Many of those couples say the charges of coercion of birth mothers are overblown and that thousands of abandoned children will be condemned to a life of poverty if greater restrictions on adoptions are imposed.

"Nobody reports on what will happen to these children if the adoptions are stopped," said one American parent who asked not to be identified. "The city will be filled with street kids."

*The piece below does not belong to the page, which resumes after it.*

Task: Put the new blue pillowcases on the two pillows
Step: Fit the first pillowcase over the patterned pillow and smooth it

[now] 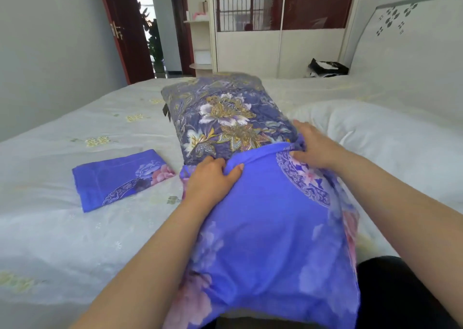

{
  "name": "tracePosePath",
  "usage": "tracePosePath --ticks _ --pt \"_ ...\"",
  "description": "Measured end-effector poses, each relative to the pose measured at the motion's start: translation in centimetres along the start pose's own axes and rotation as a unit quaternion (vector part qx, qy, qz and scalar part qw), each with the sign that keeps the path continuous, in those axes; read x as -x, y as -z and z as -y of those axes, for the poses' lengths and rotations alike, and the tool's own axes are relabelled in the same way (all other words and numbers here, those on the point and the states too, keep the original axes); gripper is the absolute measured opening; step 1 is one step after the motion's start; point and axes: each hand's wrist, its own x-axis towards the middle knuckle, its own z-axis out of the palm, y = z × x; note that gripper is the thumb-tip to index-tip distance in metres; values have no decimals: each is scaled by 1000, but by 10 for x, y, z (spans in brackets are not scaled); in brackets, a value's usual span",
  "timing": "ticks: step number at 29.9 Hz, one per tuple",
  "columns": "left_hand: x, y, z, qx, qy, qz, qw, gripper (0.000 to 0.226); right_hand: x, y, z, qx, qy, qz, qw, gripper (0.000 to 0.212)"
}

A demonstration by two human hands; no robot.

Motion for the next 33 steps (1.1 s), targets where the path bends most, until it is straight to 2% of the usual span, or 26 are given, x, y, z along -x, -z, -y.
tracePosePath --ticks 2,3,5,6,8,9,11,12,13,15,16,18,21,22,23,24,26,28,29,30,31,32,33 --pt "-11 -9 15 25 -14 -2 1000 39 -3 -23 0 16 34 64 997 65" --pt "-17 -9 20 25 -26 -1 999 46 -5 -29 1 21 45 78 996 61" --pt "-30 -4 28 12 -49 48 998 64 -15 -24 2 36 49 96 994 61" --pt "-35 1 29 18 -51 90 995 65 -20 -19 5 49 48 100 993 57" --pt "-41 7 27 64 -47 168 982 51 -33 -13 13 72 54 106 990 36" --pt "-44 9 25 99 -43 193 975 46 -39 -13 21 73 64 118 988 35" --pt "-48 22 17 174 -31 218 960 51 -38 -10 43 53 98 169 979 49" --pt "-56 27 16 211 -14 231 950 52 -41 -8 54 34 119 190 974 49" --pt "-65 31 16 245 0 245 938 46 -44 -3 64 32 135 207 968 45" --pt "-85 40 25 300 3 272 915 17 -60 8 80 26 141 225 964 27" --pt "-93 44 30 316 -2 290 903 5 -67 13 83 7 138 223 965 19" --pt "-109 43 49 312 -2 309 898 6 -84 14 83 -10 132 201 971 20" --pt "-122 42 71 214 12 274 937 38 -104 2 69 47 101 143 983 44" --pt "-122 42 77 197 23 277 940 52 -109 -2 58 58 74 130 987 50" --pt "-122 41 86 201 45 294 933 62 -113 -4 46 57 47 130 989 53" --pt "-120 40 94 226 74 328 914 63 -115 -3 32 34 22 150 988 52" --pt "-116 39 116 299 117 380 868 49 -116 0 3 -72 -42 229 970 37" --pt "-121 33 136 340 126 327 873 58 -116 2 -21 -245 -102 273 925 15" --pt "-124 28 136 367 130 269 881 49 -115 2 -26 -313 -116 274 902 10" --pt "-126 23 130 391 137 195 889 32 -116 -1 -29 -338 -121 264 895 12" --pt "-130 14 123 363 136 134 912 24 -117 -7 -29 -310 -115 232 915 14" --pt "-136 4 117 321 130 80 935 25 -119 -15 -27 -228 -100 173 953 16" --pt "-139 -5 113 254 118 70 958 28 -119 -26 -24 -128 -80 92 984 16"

The increasing scrutiny of adoptions from Guatemala already has thrown some adoptions into flux. Carolina, a 3-month-old Guatemalan girl, was just months away from joining her adoptive parents, Ellen and Sean Darcy, in their Boston, Massachusetts, home, when she and 45 other babies were seized from Casa Quivira, an adoption agency, by the Guatemalan government.

"Casa Quivira was the last stop on an assembly line," Wennier told CNN. "They had the final product and they had to sell it at the best price."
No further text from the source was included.